I don't think they really needed a flight sim to achieve that. As far as I remember they had proper flying lessons in light aircraft  I would guess the flight sim was more a case of learning the more complicated systems found on an airliner.  Probably just deactivating the autopilot and understanding of multi engine throttle control then you just point it at the target building. It is easier than driving a car once you take the complication - technology away. 

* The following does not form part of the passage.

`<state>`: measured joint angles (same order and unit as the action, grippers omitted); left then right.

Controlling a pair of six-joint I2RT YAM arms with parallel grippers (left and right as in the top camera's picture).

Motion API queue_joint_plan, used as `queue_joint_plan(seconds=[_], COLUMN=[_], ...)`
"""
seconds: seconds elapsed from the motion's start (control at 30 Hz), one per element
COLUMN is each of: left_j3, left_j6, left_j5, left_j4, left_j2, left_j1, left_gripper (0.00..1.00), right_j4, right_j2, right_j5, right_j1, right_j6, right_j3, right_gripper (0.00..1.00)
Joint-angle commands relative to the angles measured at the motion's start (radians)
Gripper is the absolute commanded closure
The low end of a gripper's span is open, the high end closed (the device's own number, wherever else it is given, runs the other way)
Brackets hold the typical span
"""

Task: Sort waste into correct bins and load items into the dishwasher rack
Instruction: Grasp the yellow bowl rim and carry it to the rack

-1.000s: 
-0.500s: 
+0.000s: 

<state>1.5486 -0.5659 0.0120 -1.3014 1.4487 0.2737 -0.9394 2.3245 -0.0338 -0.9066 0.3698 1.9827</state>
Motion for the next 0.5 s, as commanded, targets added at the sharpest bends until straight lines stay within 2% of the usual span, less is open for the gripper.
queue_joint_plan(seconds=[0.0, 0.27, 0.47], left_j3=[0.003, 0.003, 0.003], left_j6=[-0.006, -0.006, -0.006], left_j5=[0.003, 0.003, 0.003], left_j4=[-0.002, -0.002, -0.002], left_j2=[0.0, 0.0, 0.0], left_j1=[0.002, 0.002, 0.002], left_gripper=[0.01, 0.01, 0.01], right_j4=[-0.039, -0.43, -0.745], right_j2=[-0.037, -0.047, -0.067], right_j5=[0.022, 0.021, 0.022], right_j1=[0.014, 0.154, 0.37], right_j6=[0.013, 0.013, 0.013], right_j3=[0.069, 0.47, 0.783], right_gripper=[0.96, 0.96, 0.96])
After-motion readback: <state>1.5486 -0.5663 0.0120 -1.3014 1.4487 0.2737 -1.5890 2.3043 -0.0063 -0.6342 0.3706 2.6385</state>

 You want to try it one day

I once took control of a Trident on the ghost run to Scotland did a few turns and changed the the throttle settings. Nothing like the real thing.  In the 1970's they used to fly an empty aircraft from London to Scotland as a backup as the Trident was so unreliable and then back again.


----------



## beesonthewhatnow (Jan 27, 2009)

kained&able said:


> Its the geek version of the sims.



Nah, _real_ geeks play Train Simulator


----------



## hendo (Jan 27, 2009)

I think they're stopping that as well. This whole thing is a tragedy. There are thousands of gentle souls who like nothing better than to pilot a virtual Cessna over a very basic graphical representation of some portion of the planet, then land peacefully at the other end.


----------



## beesonthewhatnow (Jan 27, 2009)

hendo said:


> I think they're stopping that as well. This whole thing is a tragedy. There are thousands of gentle souls who like nothing better than to pilot a virtual Cessna over a *very basic graphical representation* of some portion of the planet, then land peacefully at the other end.


----------



## starfish (Jan 27, 2009)

My Dad will be gutted, its been his life since he retired.


----------



## hendo (Jan 27, 2009)

beesonthewhatnow said:


>


 
It looks OK from up here I grant you.


----------



## beesonthewhatnow (Jan 27, 2009)

Bloody hell


----------



## beesonthewhatnow (Jan 27, 2009)

Some people have got waaaaay to much time on their hands.






http://www.wideview.it/my_cockpit.htm


----------



## bouncer_the_dog (Jan 28, 2009)

Ill stick with FA18 Interceptor thanks..


----------



## DotCommunist (Jan 28, 2009)

It wasn't as dull as the crushingly dull 'SimAnt'


----------